St. Jude advice to young adults with sickle cell disease: Stay connected

Sickle Cell the Road to Adult Care

St. Jude is helping people with sickle cell disease make the transition from pediatric to adult care.

Growing up is exciting and sometimes terrifying. The independence that comes with age brings more responsibility for everything from school and work to money and health care. Add a chronic illness such as sickle cell disease to the mix and the challenges are even greater and the stakes higher.

Which is why, 15 years ago, St. Jude Children’s Research Hospital created a transition program to ensure the hospital’s patients with sickle cell disease stay connected with health care as adults. “The majority of patients used to abandon care after aging out of pediatric care,” said Jane Hankins, MD, medical director of the St. Jude Pediatric Sickle Cell Program.

“When this happens, outcomes are worse for patients; they are hospitalized more often, their disease gets more severe and some die. Keeping patients engaged in their care is key,” said Marquita Nelson, MD, of the University of Tennessee Health Science Center and the Methodist Comprehensive Sickle Cell Center. In 2016, St. Jude and Methodist created the St. Jude-Methodist Sickle Cell Disease Transition Clinic to ease the transition from pediatric to adult care.

St. Jude cares for about 900 Mid-South children with sickle cell disease. Each year about 40 of those St. Jude patients with sickle cell transition to adult care.

There is evidence the effort is helping to keep adolescents more engaged in their health care and improves their quality of life as young adults, Hankins said. In 2021, almost every St. Jude sickle cell patient had made an appointment with an adult health care provider within a year of graduating from pediatric care.

The transition program continues to grow its staff and services. The effort also serves as the model for transition programs St.
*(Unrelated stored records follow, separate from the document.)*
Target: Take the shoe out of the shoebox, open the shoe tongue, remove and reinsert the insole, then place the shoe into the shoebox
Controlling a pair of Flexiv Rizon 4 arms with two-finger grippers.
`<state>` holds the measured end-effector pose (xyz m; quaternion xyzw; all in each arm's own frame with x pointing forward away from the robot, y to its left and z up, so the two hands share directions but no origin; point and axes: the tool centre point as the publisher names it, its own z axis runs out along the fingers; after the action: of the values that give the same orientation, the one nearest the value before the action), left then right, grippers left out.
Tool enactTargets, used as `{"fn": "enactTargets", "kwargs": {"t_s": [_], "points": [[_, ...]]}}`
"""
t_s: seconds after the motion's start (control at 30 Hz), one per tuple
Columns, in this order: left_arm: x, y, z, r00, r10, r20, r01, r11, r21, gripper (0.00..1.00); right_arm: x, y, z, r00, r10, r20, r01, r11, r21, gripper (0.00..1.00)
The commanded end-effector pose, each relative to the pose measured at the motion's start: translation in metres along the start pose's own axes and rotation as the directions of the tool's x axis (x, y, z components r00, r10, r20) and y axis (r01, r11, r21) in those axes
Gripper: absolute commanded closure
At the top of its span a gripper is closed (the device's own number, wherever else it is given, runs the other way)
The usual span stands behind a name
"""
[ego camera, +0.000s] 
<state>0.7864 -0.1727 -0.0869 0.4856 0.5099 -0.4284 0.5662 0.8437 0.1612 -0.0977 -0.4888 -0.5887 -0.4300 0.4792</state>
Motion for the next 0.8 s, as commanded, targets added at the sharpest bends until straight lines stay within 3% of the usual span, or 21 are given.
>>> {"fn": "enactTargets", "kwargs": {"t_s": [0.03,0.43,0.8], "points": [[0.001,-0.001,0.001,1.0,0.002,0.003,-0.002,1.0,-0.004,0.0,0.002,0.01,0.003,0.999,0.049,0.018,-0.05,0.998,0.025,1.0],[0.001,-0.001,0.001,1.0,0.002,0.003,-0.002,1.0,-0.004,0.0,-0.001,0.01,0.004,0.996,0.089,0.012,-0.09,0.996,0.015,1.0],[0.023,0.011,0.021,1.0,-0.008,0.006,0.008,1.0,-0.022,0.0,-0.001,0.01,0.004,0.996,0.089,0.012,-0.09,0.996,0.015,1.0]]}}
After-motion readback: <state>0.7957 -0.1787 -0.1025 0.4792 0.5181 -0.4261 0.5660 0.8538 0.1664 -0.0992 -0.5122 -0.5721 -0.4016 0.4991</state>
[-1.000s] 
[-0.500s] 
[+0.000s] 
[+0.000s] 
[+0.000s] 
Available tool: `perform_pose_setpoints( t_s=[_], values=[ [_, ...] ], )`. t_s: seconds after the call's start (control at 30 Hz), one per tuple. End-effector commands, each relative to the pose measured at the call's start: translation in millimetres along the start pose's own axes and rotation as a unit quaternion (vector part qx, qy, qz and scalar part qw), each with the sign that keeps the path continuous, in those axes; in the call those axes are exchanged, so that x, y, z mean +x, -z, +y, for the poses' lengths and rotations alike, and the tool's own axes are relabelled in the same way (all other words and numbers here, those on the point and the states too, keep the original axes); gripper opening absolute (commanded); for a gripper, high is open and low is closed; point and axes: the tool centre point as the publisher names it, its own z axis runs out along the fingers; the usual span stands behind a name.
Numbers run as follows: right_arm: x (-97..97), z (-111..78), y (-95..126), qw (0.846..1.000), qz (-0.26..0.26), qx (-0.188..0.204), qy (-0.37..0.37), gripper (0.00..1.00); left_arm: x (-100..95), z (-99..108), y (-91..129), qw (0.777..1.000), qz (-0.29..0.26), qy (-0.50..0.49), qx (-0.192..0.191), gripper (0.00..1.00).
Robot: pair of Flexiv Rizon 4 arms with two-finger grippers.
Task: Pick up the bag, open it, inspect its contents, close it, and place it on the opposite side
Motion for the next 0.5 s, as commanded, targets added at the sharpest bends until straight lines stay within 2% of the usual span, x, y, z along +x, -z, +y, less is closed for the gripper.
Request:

Jude is piloting in the Brazilian cities of Sao Paulo and Rio de Janeiro.

Survival of children and teens with sickle cell has increased

There are 80,000 to 100,000 people in the United States with sickle cell disease. In the U.S. the condition is most common among people of African ancestry. The inherited disorder affects red blood cells, which ferry oxygen throughout the body. Normal red blood cells contain hemoglobin A. People with sickle cell disease have red blood cells that contain mostly the abnormal hemoglobin S. These red blood cells become sickle-shaped (crescent-shaped) and have difficulty passing through small blood vessels. As a result, people with sickle cell disease are at increased risk for anemia, infections, stroke, recurring episodes of severe acute and chronic pain, progressive organ damage and early death.

While blood stem cell (bone marrow) transplantation will cure sickle cell disease, the treatment is not an available option for most patients due to the difficulties of finding and obtaining matched donors.

In the last five decades, newborn screening, vaccination, medications such as penicillin and hydroxyurea along with better supportive care have helped push survival rates for children and adolescents from 50% to about 95%. But survival rates in adults have not kept up. Overall life expectancy for people with sickle cell disease is about 20 years less than Black Americans without the condition.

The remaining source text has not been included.